Re: [Corpora-List] Multiword Expressions

From: Lars Aronsson (lars@aronsson.se)
Date: Wed Jan 14 2004 - 14:41:07 MET

  • Next message: Don Hardy: "[Corpora-List] CFP: Computer Studies in Language and Literature Discussion Group (MLA)"

    Anna Korhonen wrote:

    > CALL FOR PAPERS
    > [...]
    > In recent years, there has been a growing awareness in the NLP community
    > of the problems that Multiword Expressions (MWEs) pose and the need for
    > their robust handling.
    >
    > MWEs include a large range of linguistic phenomena, such as phrasal verbs
    > (e.g. "add up"), nominal compounds (e.g. "telephone box"), and
    > institutionalized phrases (e.g. "salt and pepper").
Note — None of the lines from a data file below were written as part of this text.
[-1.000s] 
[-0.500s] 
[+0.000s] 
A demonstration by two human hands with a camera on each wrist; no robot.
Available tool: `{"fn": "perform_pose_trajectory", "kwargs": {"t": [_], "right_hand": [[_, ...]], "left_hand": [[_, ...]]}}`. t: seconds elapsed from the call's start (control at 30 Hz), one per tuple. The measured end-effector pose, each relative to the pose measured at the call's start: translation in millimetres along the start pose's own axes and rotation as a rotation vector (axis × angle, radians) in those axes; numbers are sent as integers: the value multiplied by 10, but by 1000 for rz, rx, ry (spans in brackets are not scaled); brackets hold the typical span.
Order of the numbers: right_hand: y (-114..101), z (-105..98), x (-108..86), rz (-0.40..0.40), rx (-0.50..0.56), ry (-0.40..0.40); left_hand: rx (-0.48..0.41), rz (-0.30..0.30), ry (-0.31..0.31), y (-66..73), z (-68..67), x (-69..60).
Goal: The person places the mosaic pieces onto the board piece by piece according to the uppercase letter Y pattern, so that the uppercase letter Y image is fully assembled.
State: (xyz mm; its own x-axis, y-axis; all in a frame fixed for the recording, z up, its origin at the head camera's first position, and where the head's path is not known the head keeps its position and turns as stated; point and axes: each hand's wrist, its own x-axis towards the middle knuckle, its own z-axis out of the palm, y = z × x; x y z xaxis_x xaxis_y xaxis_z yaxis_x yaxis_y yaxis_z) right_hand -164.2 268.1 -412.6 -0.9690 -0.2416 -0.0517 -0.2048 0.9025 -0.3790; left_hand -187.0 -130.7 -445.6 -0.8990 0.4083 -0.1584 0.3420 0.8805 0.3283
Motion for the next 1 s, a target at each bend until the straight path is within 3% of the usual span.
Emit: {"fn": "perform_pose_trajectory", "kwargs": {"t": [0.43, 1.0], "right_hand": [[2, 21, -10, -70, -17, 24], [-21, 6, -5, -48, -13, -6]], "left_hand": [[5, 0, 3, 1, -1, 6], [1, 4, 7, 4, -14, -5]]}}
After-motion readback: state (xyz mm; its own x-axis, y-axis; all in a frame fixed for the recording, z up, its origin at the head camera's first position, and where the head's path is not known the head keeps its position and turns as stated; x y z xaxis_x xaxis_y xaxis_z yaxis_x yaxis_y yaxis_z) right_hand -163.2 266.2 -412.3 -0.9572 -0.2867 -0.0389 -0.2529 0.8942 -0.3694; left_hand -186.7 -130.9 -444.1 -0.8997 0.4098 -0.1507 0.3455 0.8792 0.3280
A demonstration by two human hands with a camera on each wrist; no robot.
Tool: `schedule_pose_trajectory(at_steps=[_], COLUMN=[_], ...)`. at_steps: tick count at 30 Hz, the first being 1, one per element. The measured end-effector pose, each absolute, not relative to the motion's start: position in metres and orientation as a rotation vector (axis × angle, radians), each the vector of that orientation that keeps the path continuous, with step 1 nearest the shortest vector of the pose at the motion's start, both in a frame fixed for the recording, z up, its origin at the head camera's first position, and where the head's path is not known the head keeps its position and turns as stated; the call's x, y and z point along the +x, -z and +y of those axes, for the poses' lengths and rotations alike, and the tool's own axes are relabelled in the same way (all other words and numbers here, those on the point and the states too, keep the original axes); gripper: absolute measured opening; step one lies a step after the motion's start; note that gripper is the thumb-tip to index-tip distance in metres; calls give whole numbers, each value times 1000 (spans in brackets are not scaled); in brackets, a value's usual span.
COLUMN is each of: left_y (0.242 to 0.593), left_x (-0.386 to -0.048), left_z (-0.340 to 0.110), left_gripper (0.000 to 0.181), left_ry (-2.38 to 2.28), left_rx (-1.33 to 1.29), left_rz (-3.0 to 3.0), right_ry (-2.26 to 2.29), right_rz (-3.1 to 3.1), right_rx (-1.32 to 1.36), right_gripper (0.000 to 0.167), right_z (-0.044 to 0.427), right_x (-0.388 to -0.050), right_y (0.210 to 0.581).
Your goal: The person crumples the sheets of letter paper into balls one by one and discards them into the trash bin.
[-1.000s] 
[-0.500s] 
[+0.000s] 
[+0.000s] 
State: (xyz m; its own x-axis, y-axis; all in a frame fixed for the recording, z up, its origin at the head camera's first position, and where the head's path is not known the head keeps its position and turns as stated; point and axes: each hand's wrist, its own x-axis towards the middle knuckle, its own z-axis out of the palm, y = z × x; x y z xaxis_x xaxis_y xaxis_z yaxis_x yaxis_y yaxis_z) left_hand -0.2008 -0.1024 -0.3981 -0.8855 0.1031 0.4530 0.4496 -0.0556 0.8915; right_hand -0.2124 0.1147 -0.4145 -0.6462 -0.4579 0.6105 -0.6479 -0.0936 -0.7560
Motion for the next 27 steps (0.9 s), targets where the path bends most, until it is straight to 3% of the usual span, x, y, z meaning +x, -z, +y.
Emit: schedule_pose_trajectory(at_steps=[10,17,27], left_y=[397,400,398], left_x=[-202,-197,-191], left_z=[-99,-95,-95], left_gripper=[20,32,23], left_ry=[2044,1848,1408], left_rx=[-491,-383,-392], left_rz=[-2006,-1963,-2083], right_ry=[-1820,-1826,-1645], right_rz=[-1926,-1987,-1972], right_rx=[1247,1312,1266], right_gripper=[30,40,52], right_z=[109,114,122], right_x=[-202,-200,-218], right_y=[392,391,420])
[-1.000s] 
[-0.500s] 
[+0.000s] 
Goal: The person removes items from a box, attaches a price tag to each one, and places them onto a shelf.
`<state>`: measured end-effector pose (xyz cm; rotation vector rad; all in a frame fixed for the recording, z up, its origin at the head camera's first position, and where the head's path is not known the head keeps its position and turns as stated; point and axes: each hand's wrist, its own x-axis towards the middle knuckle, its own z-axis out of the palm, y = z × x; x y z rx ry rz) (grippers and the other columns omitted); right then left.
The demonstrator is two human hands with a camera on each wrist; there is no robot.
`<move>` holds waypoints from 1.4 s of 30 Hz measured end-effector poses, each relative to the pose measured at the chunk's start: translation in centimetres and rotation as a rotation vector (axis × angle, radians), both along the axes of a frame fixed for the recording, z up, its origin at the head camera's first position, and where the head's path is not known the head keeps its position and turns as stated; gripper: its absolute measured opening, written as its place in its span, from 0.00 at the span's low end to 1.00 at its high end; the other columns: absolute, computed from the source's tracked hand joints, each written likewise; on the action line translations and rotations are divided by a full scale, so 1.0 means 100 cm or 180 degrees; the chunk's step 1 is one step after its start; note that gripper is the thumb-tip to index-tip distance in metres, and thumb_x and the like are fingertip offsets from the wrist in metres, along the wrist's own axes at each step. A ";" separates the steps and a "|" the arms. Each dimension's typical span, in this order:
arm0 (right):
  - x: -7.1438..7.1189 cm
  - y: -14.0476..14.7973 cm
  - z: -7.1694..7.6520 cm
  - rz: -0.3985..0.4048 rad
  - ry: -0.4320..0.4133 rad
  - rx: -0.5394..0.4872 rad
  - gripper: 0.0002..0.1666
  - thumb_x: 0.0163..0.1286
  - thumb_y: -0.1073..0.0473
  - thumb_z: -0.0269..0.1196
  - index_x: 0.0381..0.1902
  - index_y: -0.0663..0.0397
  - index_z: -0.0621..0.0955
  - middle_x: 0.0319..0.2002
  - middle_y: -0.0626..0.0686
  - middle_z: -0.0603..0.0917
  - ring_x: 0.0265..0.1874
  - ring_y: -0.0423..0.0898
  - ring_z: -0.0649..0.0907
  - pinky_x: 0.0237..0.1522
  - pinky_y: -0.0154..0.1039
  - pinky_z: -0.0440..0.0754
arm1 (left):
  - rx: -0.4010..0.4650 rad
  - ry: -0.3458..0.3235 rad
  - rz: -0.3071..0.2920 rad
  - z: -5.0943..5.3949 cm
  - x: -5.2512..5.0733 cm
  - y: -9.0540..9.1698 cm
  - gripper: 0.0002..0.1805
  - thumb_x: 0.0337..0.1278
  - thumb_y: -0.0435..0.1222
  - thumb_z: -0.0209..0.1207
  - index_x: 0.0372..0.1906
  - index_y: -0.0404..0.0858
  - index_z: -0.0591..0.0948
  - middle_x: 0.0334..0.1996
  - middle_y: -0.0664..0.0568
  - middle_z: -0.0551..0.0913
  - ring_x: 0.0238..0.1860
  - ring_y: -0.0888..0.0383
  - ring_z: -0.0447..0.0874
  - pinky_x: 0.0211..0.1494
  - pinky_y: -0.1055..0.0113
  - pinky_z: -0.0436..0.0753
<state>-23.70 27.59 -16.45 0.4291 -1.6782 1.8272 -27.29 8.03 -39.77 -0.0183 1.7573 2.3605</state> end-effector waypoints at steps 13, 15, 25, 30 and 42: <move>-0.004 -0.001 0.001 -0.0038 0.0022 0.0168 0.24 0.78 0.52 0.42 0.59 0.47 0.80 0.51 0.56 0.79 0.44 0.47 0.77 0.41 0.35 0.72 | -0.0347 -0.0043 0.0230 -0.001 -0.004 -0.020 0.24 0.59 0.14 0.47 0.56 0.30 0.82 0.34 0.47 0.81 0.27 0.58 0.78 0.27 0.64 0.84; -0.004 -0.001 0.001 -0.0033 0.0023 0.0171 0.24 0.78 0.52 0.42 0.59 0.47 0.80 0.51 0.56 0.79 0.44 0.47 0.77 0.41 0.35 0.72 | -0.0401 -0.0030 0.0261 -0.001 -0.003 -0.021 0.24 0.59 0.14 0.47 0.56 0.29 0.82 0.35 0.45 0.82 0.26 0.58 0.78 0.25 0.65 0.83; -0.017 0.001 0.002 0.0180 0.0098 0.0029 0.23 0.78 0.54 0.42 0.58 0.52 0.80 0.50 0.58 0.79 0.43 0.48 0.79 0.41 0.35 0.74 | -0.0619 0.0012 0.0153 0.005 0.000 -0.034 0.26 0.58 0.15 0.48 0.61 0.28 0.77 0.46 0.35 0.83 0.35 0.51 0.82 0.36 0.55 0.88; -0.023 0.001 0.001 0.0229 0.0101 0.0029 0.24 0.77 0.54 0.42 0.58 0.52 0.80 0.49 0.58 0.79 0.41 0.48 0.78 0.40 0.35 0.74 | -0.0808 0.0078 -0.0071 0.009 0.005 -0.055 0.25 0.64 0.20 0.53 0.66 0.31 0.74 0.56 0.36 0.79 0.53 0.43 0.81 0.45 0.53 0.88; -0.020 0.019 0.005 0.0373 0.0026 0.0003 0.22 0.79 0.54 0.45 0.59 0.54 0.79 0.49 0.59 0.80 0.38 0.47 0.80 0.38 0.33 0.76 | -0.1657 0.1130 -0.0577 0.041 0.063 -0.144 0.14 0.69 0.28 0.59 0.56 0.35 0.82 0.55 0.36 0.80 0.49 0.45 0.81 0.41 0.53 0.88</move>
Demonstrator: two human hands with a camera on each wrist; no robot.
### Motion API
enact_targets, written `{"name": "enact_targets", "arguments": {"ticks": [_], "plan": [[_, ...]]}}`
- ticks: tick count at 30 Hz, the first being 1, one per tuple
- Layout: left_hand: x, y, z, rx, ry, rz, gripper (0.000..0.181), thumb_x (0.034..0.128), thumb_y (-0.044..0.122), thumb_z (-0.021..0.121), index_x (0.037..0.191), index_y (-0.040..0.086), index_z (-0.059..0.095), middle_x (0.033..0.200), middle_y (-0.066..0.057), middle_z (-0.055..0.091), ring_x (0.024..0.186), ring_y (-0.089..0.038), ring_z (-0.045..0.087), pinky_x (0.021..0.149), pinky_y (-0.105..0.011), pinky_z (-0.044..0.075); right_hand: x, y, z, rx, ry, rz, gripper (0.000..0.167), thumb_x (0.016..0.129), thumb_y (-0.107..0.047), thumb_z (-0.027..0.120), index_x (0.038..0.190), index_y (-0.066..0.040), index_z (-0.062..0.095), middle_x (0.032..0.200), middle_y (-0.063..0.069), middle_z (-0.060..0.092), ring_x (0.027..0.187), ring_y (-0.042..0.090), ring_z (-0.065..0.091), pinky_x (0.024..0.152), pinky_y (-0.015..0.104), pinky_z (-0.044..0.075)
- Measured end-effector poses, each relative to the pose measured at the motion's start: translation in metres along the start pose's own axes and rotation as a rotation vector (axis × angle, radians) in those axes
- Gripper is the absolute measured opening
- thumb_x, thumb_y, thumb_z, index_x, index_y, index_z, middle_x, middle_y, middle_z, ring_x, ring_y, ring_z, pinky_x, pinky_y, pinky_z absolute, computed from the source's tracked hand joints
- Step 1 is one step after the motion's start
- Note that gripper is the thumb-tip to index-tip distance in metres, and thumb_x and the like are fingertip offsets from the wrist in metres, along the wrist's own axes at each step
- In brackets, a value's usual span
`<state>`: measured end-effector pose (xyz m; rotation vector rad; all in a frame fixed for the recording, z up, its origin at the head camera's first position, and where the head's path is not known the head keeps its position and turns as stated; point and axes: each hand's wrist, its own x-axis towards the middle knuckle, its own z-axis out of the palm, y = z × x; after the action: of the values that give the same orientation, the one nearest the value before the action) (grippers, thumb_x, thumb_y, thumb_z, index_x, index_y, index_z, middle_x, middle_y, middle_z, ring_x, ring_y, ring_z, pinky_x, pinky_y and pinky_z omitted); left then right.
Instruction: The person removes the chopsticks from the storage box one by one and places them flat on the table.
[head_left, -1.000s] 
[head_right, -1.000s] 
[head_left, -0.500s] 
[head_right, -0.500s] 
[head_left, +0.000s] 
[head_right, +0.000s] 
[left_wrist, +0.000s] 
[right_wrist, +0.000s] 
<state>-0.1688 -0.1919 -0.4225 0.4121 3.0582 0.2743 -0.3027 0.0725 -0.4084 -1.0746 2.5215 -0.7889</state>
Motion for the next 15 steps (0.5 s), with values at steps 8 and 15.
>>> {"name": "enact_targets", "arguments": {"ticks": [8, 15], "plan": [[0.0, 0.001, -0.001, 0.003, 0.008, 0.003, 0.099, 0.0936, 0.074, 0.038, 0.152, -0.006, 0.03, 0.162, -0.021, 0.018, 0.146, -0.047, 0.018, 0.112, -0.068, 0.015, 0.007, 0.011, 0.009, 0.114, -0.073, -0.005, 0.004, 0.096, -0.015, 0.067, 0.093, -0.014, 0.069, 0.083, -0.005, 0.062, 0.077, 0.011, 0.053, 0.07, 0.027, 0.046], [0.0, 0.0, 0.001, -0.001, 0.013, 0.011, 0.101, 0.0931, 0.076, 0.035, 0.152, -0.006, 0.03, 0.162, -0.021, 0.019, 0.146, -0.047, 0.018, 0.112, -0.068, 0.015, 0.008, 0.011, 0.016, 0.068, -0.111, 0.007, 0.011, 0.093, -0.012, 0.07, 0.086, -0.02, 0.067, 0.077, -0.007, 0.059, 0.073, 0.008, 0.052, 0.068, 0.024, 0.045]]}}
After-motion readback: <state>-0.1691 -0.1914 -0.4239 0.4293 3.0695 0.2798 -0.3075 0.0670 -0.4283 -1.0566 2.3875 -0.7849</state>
These expressions,
    > which can be syntactically and/or semantically idiosyncratic in nature,
    > are used frequently in everyday language, usually to express precisely
    > ideas and concepts that cannot be compressed into a single word.

    I'm not a linguist, and didn't know there was a word for MWEs until
    now.

    Is there any freely available open source software for spell checking
    (or natural language parsing) that handles multiword expressions? I
    want an algorithm that can approve "nota bene", "ad notam" and "San
    Francisco" (if these MWEs are in the dictionary) in an English text
    without approving the member words on their own.

    Free software such as ispell, aspell, myspell don't seem to have this
    ability. They seem to handle splitting the input text into words
    entirely separately from what's in the dictionary.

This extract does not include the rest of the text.